■ Problem to work on ■
Give back the entire listing that follows, exactly.

■ Given records ■
—————
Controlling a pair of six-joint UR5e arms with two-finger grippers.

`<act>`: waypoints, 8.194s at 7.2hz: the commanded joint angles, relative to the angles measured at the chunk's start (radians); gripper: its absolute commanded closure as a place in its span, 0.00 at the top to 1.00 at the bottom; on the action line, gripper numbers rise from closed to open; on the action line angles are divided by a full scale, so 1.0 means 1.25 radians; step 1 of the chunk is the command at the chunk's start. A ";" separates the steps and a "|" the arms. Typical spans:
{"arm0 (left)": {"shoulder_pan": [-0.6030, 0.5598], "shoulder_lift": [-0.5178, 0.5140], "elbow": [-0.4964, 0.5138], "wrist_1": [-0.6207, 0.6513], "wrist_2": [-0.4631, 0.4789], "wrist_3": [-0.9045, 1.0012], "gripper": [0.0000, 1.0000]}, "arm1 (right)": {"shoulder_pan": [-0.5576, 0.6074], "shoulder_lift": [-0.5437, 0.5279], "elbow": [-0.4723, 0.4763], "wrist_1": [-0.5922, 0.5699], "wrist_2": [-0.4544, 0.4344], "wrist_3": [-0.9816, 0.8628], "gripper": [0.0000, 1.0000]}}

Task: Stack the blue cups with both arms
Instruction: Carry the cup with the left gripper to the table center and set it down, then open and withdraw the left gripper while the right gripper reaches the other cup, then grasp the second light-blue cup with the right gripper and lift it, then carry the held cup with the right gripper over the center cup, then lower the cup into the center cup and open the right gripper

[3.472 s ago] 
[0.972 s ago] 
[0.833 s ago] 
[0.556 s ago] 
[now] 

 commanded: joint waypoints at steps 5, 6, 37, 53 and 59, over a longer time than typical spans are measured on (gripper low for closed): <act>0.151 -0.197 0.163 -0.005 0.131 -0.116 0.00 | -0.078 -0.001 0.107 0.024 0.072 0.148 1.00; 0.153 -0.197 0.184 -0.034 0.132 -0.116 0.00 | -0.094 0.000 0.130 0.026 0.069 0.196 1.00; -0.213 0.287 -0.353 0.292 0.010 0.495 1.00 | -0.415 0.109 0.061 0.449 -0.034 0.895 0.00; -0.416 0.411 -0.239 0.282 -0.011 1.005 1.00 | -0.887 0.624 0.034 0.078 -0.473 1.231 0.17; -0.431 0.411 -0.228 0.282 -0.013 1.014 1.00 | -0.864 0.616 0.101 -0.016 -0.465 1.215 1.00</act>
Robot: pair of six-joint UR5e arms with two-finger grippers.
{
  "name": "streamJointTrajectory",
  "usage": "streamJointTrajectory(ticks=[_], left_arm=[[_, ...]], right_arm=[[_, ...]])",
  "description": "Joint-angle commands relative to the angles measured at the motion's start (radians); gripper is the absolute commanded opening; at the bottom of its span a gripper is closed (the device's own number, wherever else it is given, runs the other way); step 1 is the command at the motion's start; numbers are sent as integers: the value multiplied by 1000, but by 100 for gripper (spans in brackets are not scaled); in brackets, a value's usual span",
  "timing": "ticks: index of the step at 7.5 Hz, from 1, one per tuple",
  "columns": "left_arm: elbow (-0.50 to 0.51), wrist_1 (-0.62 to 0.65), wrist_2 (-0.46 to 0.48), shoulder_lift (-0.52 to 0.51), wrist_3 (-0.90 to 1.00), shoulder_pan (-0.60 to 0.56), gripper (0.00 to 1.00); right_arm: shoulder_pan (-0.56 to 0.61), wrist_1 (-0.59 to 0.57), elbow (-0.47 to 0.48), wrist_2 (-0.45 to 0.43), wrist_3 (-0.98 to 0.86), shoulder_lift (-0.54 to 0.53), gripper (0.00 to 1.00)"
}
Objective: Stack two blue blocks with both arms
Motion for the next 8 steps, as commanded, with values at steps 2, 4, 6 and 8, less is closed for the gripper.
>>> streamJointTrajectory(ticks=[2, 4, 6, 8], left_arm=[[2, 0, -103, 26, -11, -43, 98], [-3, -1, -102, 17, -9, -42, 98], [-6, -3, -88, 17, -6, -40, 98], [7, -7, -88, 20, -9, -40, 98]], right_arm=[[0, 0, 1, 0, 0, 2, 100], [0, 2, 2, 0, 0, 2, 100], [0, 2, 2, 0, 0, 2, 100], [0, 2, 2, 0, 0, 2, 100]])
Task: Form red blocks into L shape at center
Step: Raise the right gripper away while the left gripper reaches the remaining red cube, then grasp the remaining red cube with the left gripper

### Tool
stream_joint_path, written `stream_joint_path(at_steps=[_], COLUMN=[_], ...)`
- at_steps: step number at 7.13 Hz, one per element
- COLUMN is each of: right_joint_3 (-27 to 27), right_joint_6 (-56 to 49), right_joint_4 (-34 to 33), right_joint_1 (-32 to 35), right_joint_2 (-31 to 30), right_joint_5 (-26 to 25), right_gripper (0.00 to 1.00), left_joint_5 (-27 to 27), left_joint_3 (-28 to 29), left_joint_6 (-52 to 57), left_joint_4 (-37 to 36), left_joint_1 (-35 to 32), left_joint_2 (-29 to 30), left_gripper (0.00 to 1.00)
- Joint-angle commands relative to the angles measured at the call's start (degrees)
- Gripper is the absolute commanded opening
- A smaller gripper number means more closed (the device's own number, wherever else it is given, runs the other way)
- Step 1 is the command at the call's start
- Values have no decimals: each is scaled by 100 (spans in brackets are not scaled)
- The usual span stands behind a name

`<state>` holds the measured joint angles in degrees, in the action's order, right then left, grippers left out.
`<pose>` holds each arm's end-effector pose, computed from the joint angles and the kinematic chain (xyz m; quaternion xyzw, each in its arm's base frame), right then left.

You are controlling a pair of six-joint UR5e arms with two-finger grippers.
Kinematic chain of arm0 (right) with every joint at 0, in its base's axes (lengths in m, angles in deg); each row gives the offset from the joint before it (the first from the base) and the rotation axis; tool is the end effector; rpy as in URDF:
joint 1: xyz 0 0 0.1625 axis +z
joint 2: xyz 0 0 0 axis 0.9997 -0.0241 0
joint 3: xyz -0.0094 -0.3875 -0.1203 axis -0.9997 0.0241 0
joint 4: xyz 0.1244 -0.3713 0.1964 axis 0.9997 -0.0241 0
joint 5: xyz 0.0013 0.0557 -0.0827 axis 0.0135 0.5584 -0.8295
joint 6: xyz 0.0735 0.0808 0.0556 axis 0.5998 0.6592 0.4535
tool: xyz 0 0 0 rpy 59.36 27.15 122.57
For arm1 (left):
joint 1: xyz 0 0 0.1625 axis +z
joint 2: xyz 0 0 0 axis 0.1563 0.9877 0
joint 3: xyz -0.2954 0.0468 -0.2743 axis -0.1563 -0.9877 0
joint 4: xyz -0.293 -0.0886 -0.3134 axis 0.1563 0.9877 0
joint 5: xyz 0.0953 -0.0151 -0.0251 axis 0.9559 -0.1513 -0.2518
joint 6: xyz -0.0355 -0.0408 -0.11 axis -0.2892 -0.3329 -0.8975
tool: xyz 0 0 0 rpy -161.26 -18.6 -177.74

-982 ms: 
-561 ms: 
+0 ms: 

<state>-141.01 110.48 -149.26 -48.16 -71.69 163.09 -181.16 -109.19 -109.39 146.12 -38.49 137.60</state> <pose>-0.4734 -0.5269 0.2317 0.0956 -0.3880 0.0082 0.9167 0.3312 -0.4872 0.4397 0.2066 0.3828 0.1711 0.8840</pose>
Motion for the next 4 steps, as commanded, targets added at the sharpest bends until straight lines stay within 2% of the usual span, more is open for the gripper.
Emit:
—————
■ Response to this task ■
Controlling a pair of six-joint UR5e arms with two-finger grippers.

`<act>`: waypoints, 8.194s at 7.2hz: the commanded joint angles, relative to the angles measured at the chunk's start (radians); gripper: its absolute commanded closure as a place in its span, 0.00 at the top to 1.00 at the bottom; on the action line, gripper numbers rise from closed to open; on the action line angles are divided by a full scale, so 1.0 means 1.25 radians; step 1 of the chunk is the command at the chunk's start. A ";" separates the steps and a "|" the arms. Typical spans:
{"arm0 (left)": {"shoulder_pan": [-0.6030, 0.5598], "shoulder_lift": [-0.5178, 0.5140], "elbow": [-0.4964, 0.5138], "wrist_1": [-0.6207, 0.6513], "wrist_2": [-0.4631, 0.4789], "wrist_3": [-0.9045, 1.0012], "gripper": [0.0000, 1.0000]}, "arm1 (right)": {"shoulder_pan": [-0.5576, 0.6074], "shoulder_lift": [-0.5437, 0.5279], "elbow": [-0.4723, 0.4763], "wrist_1": [-0.5922, 0.5699], "wrist_2": [-0.4544, 0.4344], "wrist_3": [-0.9816, 0.8628], "gripper": [0.0000, 1.0000]}}

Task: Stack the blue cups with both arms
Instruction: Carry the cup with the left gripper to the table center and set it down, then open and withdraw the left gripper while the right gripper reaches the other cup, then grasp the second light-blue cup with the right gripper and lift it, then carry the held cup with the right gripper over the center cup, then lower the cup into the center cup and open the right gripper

[3.472 s ago] 
[0.972 s ago] 
[0.833 s ago] 
[0.556 s ago] 
[now] 

 commanded: joint waypoints at steps 5, 6, 37, 53 and 59, over a longer time than typical spans are measured on (gripper low for closed): <act>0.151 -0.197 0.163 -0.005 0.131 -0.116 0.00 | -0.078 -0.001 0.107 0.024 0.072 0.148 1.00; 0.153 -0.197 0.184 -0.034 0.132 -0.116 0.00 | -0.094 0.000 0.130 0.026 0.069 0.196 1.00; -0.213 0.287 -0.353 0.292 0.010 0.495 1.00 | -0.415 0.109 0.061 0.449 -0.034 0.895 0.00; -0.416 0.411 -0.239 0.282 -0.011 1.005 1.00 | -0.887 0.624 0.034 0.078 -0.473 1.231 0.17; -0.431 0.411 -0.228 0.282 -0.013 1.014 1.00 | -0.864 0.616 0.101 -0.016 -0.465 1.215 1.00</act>
Robot: pair of six-joint UR5e arms with two-finger grippers.
{
  "name": "streamJointTrajectory",
  "usage": "streamJointTrajectory(ticks=[_], left_arm=[[_, ...]], right_arm=[[_, ...]])",
  "description": "Joint-angle commands relative to the angles measured at the motion's start (radians); gripper is the absolute commanded opening; at the bottom of its span a gripper is closed (the device's own number, wherever else it is given, runs the other way); step 1 is the command at the motion's start; numbers are sent as integers: the value multiplied by 1000, but by 100 for gripper (spans in brackets are not scaled); in brackets, a value's usual span",
  "timing": "ticks: index of the step at 7.5 Hz, from 1, one per tuple",
  "columns": "left_arm: elbow (-0.50 to 0.51), wrist_1 (-0.62 to 0.65), wrist_2 (-0.46 to 0.48), shoulder_lift (-0.52 to 0.51), wrist_3 (-0.90 to 1.00), shoulder_pan (-0.60 to 0.56), gripper (0.00 to 1.00); right_arm: shoulder_pan (-0.56 to 0.61), wrist_1 (-0.59 to 0.57), elbow (-0.47 to 0.48), wrist_2 (-0.45 to 0.43), wrist_3 (-0.98 to 0.86), shoulder_lift (-0.54 to 0.53), gripper (0.00 to 1.00)"
}
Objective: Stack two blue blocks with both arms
Motion for the next 8 steps, as commanded, with values at steps 2, 4, 6 and 8, less is closed for the gripper.
>>> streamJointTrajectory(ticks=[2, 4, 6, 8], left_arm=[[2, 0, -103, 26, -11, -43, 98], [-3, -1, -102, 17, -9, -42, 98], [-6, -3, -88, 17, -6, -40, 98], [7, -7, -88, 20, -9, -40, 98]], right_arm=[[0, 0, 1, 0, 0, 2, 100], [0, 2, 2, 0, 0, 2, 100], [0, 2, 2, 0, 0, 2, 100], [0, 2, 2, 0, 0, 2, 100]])
Task: Form red blocks into L shape at center
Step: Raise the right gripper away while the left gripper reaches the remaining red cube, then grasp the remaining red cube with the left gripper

### Tool
stream_joint_path, written `stream_joint_path(at_steps=[_], COLUMN=[_], ...)`
- at_steps: step number at 7.13 Hz, one per element
- COLUMN is each of: right_joint_3 (-27 to 27), right_joint_6 (-56 to 49), right_joint_4 (-34 to 33), right_joint_1 (-32 to 35), right_joint_2 (-31 to 30), right_joint_5 (-26 to 25), right_gripper (0.00 to 1.00), left_joint_5 (-27 to 27), left_joint_3 (-28 to 29), left_joint_6 (-52 to 57), left_joint_4 (-37 to 36), left_joint_1 (-35 to 32), left_joint_2 (-29 to 30), left_gripper (0.00 to 1.00)
- Joint-angle commands relative to the angles measured at the call's start (degrees)
- Gripper is the absolute commanded opening
- A smaller gripper number means more closed (the device's own number, wherever else it is given, runs the other way)
- Step 1 is the command at the call's start
- Values have no decimals: each is scaled by 100 (spans in brackets are not scaled)
- The usual span stands behind a name

`<state>` holds the measured joint angles in degrees, in the action's order, right then left, grippers left out.
`<pose>` holds each arm's end-effector pose, computed from the joint angles and the kinematic chain (xyz m; quaternion xyzw, each in its arm's base frame), right then left.

You are controlling a pair of six-joint UR5e arms with two-finger grippers.
Kinematic chain of arm0 (right) with every joint at 0, in its base's axes (lengths in m, angles in deg); each row gives the offset from the joint before it (the first from the base) and the rotation axis; tool is the end effector; rpy as in URDF:
joint 1: xyz 0 0 0.1625 axis +z
joint 2: xyz 0 0 0 axis 0.9997 -0.0241 0
joint 3: xyz -0.0094 -0.3875 -0.1203 axis -0.9997 0.0241 0
joint 4: xyz 0.1244 -0.3713 0.1964 axis 0.9997 -0.0241 0
joint 5: xyz 0.0013 0.0557 -0.0827 axis 0.0135 0.5584 -0.8295
joint 6: xyz 0.0735 0.0808 0.0556 axis 0.5998 0.6592 0.4535
tool: xyz 0 0 0 rpy 59.36 27.15 122.57
For arm1 (left):
joint 1: xyz 0 0 0.1625 axis +z
joint 2: xyz 0 0 0 axis 0.1563 0.9877 0
joint 3: xyz -0.2954 0.0468 -0.2743 axis -0.1563 -0.9877 0
joint 4: xyz -0.293 -0.0886 -0.3134 axis 0.1563 0.9877 0
joint 5: xyz 0.0953 -0.0151 -0.0251 axis 0.9559 -0.1513 -0.2518
joint 6: xyz -0.0355 -0.0408 -0.11 axis -0.2892 -0.3329 -0.8975
tool: xyz 0 0 0 rpy -161.26 -18.6 -177.74

-982 ms: 
-561 ms: 
+0 ms: 

<state>-141.01 110.48 -149.26 -48.16 -71.69 163.09 -181.16 -109.19 -109.39 146.12 -38.49 137.60</state> <pose>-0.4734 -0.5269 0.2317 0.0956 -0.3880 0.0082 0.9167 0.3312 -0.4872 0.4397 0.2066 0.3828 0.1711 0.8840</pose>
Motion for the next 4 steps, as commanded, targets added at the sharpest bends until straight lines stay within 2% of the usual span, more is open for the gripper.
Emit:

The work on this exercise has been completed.